The company had to approach banks to finance the purchase of the Lilly licenses in 2004, but Helmut and Sabine have paid themselves conservative salaries since then to expedite the loan payoff.
By 2009 the company had little debt, and Helmut and Sabine were running calculations to see if they could start paying themselves their old salaries. “I think we easily can do that,” Helmut says.
Many people warned the couple about the toll the business would take on their marriage. But Helmut and Sabine had worked together at Lilly and were confident they could remain friends and partners.
“You really need to think about whether you want to spend 24 hours a day with each other,” Sabine says. “In the beginning, we spent the entire day crammed into one little office, and you really have to appreciate each other very much.”
The couple, who graduated one year apart at Thunderbird, met at Lilly when Sabine applied for a job at the same company that recruited Helmut.
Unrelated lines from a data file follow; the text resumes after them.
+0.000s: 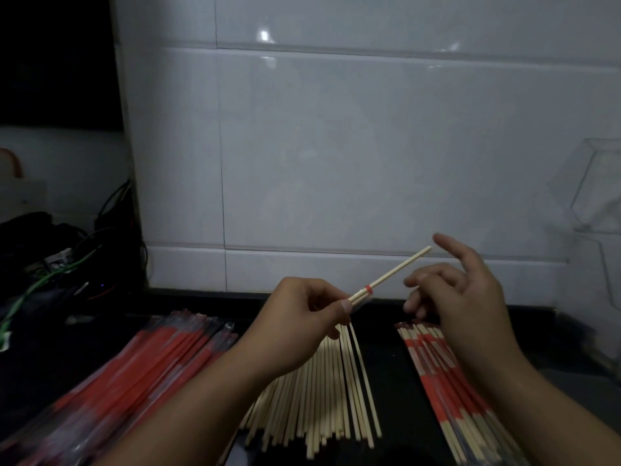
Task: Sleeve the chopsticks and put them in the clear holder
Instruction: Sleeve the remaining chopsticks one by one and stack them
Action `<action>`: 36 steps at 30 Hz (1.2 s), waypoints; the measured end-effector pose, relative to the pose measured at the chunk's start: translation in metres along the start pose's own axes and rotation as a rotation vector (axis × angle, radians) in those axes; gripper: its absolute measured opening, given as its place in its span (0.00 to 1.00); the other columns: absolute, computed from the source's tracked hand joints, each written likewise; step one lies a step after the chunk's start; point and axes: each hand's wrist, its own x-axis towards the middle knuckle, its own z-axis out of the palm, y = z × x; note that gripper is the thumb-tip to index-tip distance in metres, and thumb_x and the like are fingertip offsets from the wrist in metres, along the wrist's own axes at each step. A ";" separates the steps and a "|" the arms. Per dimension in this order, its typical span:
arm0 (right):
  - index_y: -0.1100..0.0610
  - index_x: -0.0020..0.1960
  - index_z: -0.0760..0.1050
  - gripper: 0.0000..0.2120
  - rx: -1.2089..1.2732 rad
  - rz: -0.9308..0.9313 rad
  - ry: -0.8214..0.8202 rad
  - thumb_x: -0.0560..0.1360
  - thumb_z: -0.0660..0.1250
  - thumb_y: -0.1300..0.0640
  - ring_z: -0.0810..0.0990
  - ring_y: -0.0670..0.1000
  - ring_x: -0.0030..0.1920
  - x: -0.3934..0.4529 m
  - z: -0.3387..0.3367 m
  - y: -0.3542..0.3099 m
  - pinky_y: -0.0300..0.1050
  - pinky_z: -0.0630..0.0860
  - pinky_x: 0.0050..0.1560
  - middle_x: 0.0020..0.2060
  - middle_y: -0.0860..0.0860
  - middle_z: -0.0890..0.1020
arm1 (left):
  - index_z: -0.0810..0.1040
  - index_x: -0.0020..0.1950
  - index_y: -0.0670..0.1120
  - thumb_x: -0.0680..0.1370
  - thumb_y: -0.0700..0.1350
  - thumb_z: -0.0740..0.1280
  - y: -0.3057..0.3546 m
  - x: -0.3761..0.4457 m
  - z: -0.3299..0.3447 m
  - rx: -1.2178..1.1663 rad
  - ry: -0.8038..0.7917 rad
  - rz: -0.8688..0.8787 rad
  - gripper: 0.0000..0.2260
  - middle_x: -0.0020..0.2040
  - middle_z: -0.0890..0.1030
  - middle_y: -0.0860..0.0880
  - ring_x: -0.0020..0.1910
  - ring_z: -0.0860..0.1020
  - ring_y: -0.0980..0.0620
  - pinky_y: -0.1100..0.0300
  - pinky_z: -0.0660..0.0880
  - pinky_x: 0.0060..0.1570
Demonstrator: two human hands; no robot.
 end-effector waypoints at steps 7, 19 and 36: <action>0.47 0.57 0.80 0.16 -0.225 -0.015 -0.337 0.78 0.65 0.65 0.81 0.51 0.33 -0.011 0.007 0.003 0.43 0.79 0.37 0.36 0.52 0.84 | 0.84 0.50 0.50 0.80 0.46 0.68 -0.001 0.001 0.001 -0.004 0.005 -0.005 0.05 0.41 0.85 0.53 0.39 0.83 0.56 0.50 0.81 0.50; 0.57 0.43 0.84 0.08 0.001 0.168 -0.249 0.77 0.67 0.56 0.77 0.52 0.33 -0.008 0.010 0.011 0.43 0.75 0.34 0.33 0.59 0.82 | 0.84 0.48 0.50 0.78 0.46 0.70 0.002 -0.002 0.007 -0.017 -0.066 0.024 0.03 0.41 0.86 0.50 0.39 0.84 0.52 0.54 0.82 0.47; 0.57 0.43 0.78 0.12 0.061 0.162 0.068 0.81 0.61 0.54 0.72 0.46 0.26 0.010 -0.005 0.015 0.39 0.70 0.27 0.29 0.54 0.77 | 0.84 0.47 0.52 0.77 0.49 0.70 0.010 -0.004 -0.003 0.117 -0.174 -0.038 0.04 0.41 0.85 0.54 0.41 0.83 0.57 0.58 0.81 0.47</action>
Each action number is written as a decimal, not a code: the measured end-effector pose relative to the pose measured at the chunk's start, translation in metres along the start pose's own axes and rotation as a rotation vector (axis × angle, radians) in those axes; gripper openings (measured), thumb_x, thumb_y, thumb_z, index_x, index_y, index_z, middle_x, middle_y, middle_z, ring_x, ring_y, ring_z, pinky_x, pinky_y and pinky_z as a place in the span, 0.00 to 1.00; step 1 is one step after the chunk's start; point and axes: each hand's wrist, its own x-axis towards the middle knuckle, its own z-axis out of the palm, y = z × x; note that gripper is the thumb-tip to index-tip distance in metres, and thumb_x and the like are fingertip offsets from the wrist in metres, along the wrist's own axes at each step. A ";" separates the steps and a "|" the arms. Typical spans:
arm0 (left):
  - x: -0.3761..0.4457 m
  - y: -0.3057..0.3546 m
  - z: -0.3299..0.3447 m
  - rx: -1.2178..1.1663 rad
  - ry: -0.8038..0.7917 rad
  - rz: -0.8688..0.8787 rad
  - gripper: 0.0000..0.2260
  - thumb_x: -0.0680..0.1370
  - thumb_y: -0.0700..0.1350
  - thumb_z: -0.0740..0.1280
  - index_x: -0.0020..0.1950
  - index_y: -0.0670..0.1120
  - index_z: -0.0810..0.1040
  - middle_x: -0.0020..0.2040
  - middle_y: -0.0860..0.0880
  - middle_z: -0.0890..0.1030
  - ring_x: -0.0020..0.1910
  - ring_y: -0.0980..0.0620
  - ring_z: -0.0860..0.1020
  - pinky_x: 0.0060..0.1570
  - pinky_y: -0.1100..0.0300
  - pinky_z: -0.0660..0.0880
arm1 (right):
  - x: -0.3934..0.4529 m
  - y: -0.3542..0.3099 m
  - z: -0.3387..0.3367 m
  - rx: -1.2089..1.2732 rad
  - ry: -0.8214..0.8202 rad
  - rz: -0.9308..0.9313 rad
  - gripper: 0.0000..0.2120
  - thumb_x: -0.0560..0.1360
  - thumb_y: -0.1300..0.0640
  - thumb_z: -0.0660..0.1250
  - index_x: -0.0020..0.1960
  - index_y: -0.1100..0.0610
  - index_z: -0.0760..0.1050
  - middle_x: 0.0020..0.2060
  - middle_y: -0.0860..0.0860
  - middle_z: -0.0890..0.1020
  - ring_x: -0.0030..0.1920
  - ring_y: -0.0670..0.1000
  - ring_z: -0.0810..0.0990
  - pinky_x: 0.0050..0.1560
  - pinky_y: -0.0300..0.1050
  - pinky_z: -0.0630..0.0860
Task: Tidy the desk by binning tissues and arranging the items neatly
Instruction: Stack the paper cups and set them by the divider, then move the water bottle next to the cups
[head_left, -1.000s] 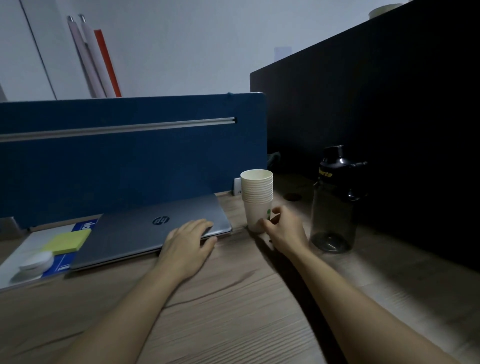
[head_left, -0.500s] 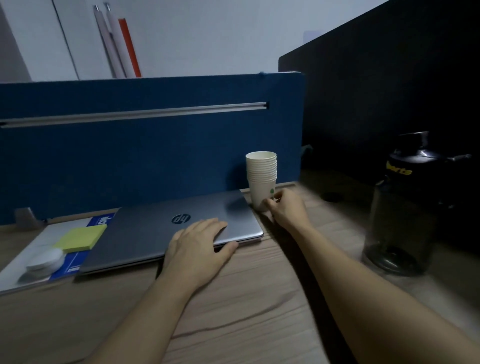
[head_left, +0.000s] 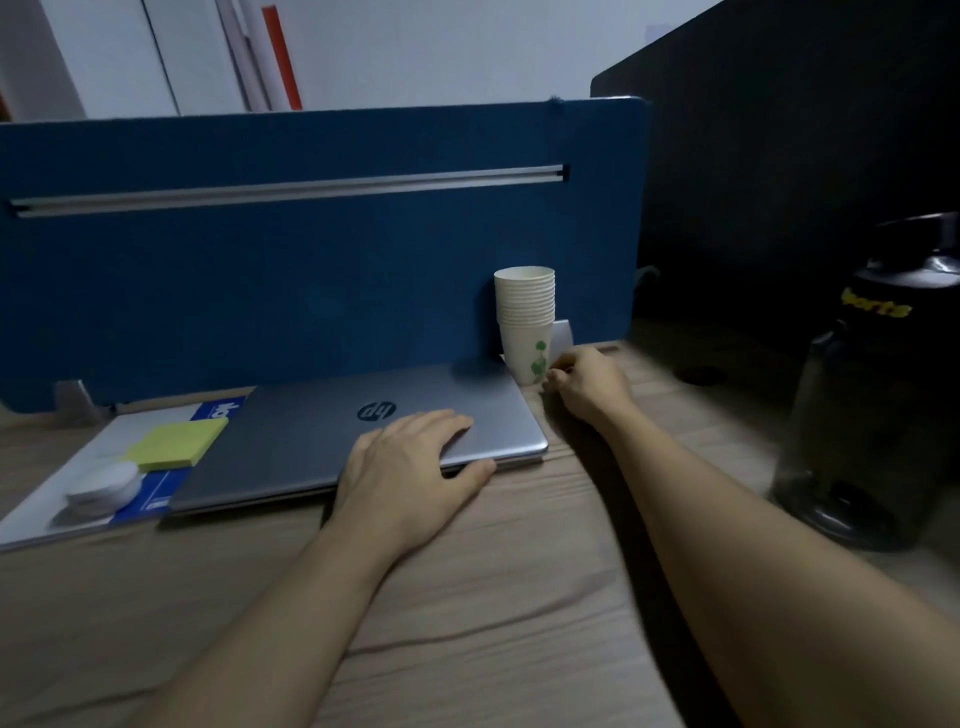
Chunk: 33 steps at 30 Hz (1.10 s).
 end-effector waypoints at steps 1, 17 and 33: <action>0.000 0.000 0.000 0.005 -0.009 -0.004 0.28 0.73 0.70 0.59 0.70 0.60 0.70 0.72 0.60 0.70 0.71 0.57 0.66 0.66 0.54 0.61 | -0.007 0.000 -0.004 0.028 -0.006 -0.009 0.10 0.78 0.54 0.63 0.53 0.54 0.82 0.50 0.55 0.84 0.52 0.57 0.80 0.54 0.51 0.76; -0.064 0.024 -0.034 -0.081 -0.061 0.017 0.21 0.76 0.55 0.64 0.69 0.55 0.73 0.70 0.54 0.74 0.69 0.52 0.70 0.66 0.55 0.66 | -0.207 0.045 -0.107 0.088 0.049 0.041 0.11 0.77 0.56 0.64 0.56 0.51 0.81 0.53 0.48 0.83 0.53 0.48 0.80 0.53 0.40 0.72; -0.147 0.021 -0.085 -0.122 -0.061 0.018 0.19 0.78 0.53 0.63 0.69 0.53 0.74 0.69 0.53 0.75 0.66 0.51 0.73 0.63 0.55 0.70 | -0.290 0.063 -0.151 0.376 0.435 0.335 0.17 0.76 0.57 0.64 0.64 0.60 0.73 0.57 0.57 0.78 0.56 0.56 0.77 0.54 0.43 0.69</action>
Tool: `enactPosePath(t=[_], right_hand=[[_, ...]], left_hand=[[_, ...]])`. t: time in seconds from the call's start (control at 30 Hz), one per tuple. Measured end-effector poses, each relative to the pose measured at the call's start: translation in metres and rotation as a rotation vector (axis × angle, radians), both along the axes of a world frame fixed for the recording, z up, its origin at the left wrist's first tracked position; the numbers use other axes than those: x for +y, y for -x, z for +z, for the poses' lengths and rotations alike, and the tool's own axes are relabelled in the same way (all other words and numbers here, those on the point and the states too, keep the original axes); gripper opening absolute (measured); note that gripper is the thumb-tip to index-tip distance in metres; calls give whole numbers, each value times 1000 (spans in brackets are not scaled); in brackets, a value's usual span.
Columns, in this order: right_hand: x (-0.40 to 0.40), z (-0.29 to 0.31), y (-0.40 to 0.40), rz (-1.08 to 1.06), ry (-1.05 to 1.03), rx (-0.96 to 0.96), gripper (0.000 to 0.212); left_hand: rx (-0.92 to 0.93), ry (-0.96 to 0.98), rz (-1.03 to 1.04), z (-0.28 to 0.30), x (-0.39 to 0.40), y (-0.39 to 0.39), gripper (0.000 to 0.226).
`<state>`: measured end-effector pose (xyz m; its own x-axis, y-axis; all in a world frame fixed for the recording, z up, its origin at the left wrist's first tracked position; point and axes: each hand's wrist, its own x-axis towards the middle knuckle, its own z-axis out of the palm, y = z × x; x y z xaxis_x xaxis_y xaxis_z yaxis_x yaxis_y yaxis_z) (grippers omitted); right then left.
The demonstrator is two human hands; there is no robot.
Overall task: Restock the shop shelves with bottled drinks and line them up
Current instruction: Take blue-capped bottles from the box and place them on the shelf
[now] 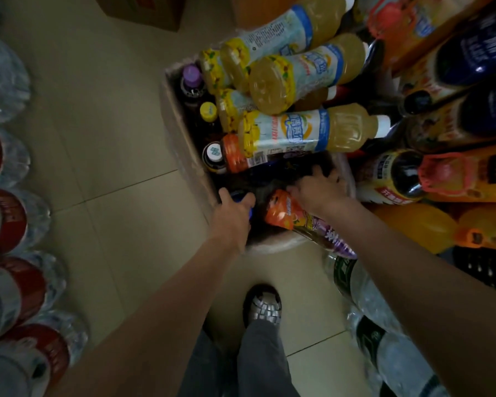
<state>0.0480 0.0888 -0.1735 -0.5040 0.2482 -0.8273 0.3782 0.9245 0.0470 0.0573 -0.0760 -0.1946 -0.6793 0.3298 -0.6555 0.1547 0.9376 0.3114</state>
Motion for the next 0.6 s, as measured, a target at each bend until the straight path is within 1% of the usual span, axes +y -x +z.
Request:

They talked briefly at the company headquarters in Indianapolis, Ind., but didn’t start dating until several months later.
Today they enjoy teasing each other, riding bicycles together, sailing together, playing tennis together and spending quality time with their two children, Alexander and Moritz. When the family dines out, Helmut and Sabine like to order different dishes so they can swap plates halfway through the meal and experience twice the variety.
“We’re laughing a lot,” Sabine says. “And sometimes we shout at each other.”
She says one key for the success of their partnership has been the ability to find the right balance between work and their personal lives. “When we sit down for dinner, we don’t talk about the company,” Sabine says. “We have so many interests that we share besides work.”
Helmut agrees. “Most importantly,” Helmut says, “we were never in danger of becoming workaholics.”